Choosing Competition Carbohydrates
Consume about 100 g of complex carbohydrates two to three hours before an athletic event. Choose refined grains like bagels and white-flour pasta, since they break down rapidly, supplying glucose more quickly to the body. To replenish glycogen (glucose stored in the muscles and liver), consume any type of carbohydrate as soon as possible after the event—40 to 60 g per hour during the first five hours after the event.
Protein helps build muscles, produce enzymes and hormones involved in metabolism, and produce hemoglobin, which carries oxygen to working muscles. In general, make protein 12 to 15 percent of your diet. Plant protein doesn’t digest as well as animal protein, so protein requirements are somewhat higher for vegetarian athletes: approximately 1.5 to 1.8 g per kg of body weight.
Meeting Protein Needs
If you eat dairy products and eggs, you probably ingest enough protein. If you don’t, consume more servings of protein-rich plant food. While you get all nine essential amino acids (the building blocks of protein) from one animal protein source, you need to pair plant foods to receive all nine. Combine any legume or bean dish with any grain, nut or seed. For example, eat rice and beans or pita bread and hummus. These items don’t need to be consumed at the same time, just over the course of a day.

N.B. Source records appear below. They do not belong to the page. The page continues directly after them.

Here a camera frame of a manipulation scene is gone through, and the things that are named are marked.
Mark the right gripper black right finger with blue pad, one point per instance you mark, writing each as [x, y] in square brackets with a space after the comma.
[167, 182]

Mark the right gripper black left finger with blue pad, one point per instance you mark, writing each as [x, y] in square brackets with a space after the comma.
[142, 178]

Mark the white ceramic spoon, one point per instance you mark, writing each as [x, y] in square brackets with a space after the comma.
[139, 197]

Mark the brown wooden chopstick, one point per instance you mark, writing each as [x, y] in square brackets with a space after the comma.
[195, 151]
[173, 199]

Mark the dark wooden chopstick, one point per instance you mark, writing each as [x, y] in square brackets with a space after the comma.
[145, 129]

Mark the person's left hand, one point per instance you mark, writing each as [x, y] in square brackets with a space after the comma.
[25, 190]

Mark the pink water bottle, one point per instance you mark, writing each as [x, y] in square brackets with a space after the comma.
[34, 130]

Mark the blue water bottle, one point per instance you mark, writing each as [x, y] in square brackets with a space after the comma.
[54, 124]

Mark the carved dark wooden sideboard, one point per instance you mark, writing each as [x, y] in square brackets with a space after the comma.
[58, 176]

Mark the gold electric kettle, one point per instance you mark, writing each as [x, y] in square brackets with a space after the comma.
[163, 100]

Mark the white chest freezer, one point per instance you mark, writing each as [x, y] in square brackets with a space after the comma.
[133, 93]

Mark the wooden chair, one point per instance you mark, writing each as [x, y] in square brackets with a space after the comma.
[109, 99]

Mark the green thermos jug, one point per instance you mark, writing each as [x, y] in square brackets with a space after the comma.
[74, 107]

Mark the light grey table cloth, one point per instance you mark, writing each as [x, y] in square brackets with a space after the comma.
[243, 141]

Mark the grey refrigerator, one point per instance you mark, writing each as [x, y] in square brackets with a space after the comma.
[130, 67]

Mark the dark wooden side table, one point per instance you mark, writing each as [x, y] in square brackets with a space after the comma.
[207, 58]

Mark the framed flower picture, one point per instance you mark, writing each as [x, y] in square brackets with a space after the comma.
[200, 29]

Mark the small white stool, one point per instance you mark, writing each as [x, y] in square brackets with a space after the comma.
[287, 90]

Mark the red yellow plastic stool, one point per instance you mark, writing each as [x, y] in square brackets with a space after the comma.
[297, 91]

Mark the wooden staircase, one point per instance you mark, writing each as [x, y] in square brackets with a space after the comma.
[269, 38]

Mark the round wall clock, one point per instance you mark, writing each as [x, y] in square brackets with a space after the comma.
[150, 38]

Soy is a great vegetarian protein because it contains all nine essential amino acids with only one—methionine—in short supply. Eat one or more servings per day and choose products such as soy milk, soy cheese, soy “meat,” tofu, tempeh and soy nuts.
Focusing on Fat
Consume about 30 percent or less of nutrients from fat. You need two types of essential fats: omega-3 and omega-6. Most people consume more omega-6 fats (found in polyunsaturated vegetable oils like corn, safflower and sunflower) than omega-3 fats (found in fish, flaxseed, hemp oil, walnuts, canola oil and dark green, leafy vegetables). Try to eat more omega-3 fats and fewer omega-6 fats. Limit saturated fat and trans fat because they are less healthful.
Getting Enough Iron
Iron is important, since it transports oxygen in the blood and in the muscle. It is also heavily involved in the enzyme systems within the cells that produce energy. Eat iron from sources such as legumes; dark, leafy and cooked greens; apricots; prunes and raisins; whole and enriched grains; and nuts and seeds. Consume broccoli and bok choy since they are high in both iron and vitamin C, which boosts iron absorption.
Vegetarian foods tend to be very nutrient-dense, but they are somewhat less calorie-dense than animal products. So eat plenty of your favorite vegetarian dishes.